What the task asks: Reproduce exactly, with no pictures, each line from the opening of the material down through the line containing "Kindly segment the black left gripper right".

Input material:
● ● ● ● ● ● ●

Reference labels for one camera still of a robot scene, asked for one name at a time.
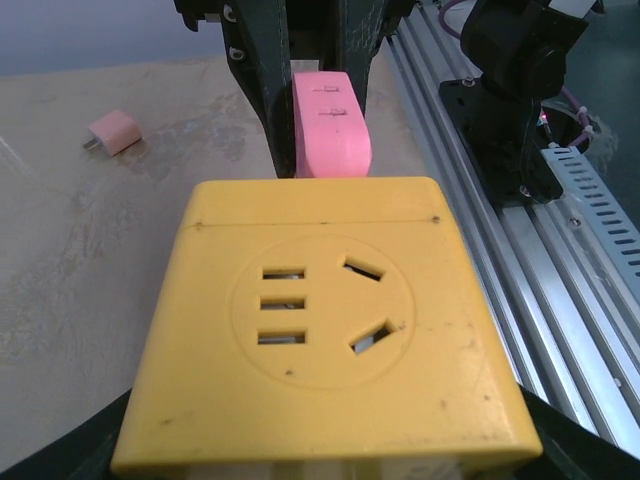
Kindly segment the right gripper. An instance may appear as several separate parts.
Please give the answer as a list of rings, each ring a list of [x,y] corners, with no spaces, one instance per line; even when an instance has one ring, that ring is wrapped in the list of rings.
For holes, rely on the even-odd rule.
[[[411,1],[178,1],[185,26],[220,23],[231,73],[264,127],[275,173],[295,176],[292,79],[298,72],[348,74],[366,111],[372,59],[412,13]]]

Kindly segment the yellow cube socket adapter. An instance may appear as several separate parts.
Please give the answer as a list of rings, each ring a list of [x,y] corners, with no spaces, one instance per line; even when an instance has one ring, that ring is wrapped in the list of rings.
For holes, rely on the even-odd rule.
[[[502,479],[543,447],[427,177],[197,185],[124,479]]]

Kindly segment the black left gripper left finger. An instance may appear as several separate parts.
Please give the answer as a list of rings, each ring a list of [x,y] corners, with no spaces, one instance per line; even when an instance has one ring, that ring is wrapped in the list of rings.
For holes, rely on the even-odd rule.
[[[131,390],[1,473],[2,479],[117,479],[110,470]]]

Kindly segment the light pink plug adapter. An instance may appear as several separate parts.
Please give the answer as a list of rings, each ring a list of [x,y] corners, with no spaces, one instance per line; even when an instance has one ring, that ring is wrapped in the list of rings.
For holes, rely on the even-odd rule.
[[[85,150],[101,148],[113,157],[142,140],[137,122],[121,110],[114,110],[87,127],[91,138],[82,144]]]

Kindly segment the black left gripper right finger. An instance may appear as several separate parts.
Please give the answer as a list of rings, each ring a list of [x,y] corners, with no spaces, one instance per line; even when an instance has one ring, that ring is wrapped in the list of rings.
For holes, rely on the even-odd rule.
[[[543,453],[519,467],[517,480],[639,480],[639,460],[593,434],[525,387],[520,388]]]

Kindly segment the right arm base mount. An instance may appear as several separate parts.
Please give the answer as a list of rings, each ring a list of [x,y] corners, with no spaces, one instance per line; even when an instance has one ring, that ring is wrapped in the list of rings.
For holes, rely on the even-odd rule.
[[[493,207],[547,204],[562,196],[530,103],[484,75],[444,81],[439,96]]]

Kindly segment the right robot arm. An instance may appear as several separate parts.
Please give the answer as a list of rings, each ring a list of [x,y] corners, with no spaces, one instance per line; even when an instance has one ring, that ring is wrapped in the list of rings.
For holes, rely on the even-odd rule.
[[[564,84],[566,55],[587,27],[588,1],[478,1],[459,35],[464,55],[498,89],[542,100]],[[316,60],[343,71],[366,105],[373,58],[411,1],[178,1],[187,29],[221,24],[230,71],[263,126],[275,172],[296,160],[291,63]]]

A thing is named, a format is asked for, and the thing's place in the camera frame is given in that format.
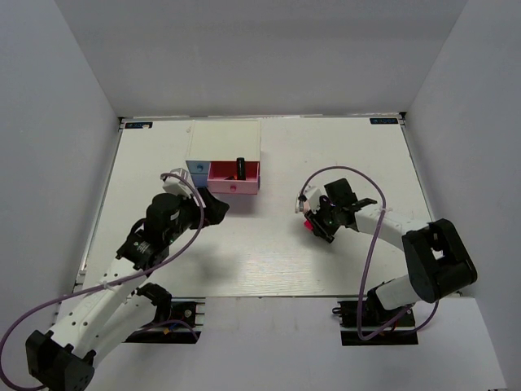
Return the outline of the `green highlighter black body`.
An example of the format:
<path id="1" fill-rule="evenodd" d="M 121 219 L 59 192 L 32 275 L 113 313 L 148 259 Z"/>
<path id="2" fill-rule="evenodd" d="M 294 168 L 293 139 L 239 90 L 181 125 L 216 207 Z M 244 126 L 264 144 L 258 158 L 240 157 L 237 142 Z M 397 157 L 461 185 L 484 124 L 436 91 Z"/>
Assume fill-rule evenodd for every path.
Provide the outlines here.
<path id="1" fill-rule="evenodd" d="M 238 157 L 236 159 L 236 178 L 240 181 L 245 181 L 247 179 L 246 161 L 243 157 Z"/>

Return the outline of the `pink drawer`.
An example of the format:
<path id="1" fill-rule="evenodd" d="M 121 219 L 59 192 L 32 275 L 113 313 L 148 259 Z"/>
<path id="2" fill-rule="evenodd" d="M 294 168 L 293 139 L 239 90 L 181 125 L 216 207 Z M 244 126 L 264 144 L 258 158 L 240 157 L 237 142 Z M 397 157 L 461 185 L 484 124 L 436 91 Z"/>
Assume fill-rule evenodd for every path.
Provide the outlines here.
<path id="1" fill-rule="evenodd" d="M 236 161 L 213 161 L 208 172 L 208 189 L 212 193 L 231 195 L 256 195 L 260 189 L 260 162 L 246 161 L 245 181 L 224 180 L 236 176 Z"/>

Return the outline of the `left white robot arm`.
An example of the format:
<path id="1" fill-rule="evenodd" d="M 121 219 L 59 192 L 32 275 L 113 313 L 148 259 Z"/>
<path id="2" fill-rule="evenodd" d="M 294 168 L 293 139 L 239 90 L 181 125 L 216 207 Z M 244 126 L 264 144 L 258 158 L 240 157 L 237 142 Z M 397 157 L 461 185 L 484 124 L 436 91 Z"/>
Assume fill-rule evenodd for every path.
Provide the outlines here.
<path id="1" fill-rule="evenodd" d="M 28 371 L 50 390 L 84 390 L 103 358 L 141 326 L 162 325 L 172 316 L 172 295 L 149 282 L 151 270 L 169 255 L 185 231 L 220 224 L 230 206 L 205 187 L 153 197 L 144 218 L 130 230 L 103 275 L 101 289 L 47 332 L 25 342 Z"/>

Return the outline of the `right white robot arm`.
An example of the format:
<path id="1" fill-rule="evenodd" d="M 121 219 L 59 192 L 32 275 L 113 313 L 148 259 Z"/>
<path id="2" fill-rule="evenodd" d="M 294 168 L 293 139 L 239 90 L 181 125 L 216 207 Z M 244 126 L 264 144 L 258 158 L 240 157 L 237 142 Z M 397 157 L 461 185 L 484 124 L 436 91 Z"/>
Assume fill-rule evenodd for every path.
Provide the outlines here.
<path id="1" fill-rule="evenodd" d="M 302 213 L 314 235 L 330 243 L 341 227 L 375 234 L 404 253 L 406 275 L 384 282 L 367 293 L 361 312 L 379 325 L 387 324 L 406 306 L 435 303 L 478 279 L 477 269 L 454 224 L 413 220 L 385 209 L 377 200 L 359 199 L 341 178 L 322 190 L 307 186 L 298 195 Z"/>

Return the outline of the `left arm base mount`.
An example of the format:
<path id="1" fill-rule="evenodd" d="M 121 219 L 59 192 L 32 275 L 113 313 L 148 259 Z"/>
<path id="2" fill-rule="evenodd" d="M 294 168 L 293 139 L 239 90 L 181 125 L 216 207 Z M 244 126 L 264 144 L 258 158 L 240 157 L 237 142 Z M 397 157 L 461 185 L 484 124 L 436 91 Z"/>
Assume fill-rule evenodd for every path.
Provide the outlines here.
<path id="1" fill-rule="evenodd" d="M 125 343 L 194 345 L 204 325 L 204 299 L 175 298 L 156 283 L 146 283 L 132 293 L 154 308 L 154 318 L 127 337 Z"/>

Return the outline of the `light blue drawer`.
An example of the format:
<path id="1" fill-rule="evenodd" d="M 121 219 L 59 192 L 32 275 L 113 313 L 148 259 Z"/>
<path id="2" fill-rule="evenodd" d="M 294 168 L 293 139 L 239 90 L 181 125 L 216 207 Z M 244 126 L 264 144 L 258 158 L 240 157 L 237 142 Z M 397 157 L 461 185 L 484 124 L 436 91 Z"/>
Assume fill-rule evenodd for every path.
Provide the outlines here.
<path id="1" fill-rule="evenodd" d="M 211 162 L 209 160 L 187 160 L 186 167 L 191 175 L 208 175 Z"/>

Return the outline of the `dark blue drawer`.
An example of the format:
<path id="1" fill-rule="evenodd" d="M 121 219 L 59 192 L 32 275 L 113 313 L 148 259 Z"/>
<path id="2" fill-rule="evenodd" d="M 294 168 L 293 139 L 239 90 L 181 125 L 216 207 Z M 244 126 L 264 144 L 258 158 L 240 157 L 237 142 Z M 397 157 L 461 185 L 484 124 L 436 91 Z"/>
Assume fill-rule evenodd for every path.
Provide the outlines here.
<path id="1" fill-rule="evenodd" d="M 191 179 L 196 188 L 208 186 L 208 173 L 191 174 Z"/>

● ● ● ● ● ● ●

Result of this task:
Reference labels for one camera still of a robot scene, asked for one name at a time.
Kindly segment the right gripper. An instance may appear as several separate parts.
Please give the answer as a list of rings, each ring a list of [x,y] corners, with no spaces, one instance per line; even when an instance has one ring, that ring is wrapped in the list of rings.
For holes, rely on the even-odd rule.
[[[411,1],[178,1],[185,26],[220,23],[231,73],[264,127],[275,173],[295,176],[292,79],[298,72],[348,74],[366,111],[372,59],[412,13]]]

Kindly segment the yellow cube socket adapter. An instance may appear as several separate parts.
Please give the answer as a list of rings, each ring a list of [x,y] corners, with no spaces, one instance per line; even when an instance has one ring, that ring is wrapped in the list of rings.
For holes, rely on the even-odd rule.
[[[502,479],[543,447],[427,177],[197,185],[124,479]]]

Kindly segment the black left gripper left finger. An instance may appear as several separate parts.
Please give the answer as a list of rings, each ring a list of [x,y] corners, with no spaces, one instance per line; even when an instance has one ring, that ring is wrapped in the list of rings.
For holes, rely on the even-odd rule.
[[[131,390],[1,473],[2,479],[117,479],[110,470]]]

Kindly segment the light pink plug adapter. An instance may appear as several separate parts.
Please give the answer as a list of rings, each ring a list of [x,y] corners, with no spaces, one instance per line; even when an instance has one ring, that ring is wrapped in the list of rings.
For holes, rely on the even-odd rule.
[[[85,150],[101,148],[113,157],[142,140],[137,122],[121,110],[114,110],[87,127],[91,138],[82,144]]]

Kindly segment the black left gripper right finger. An instance may appear as several separate parts.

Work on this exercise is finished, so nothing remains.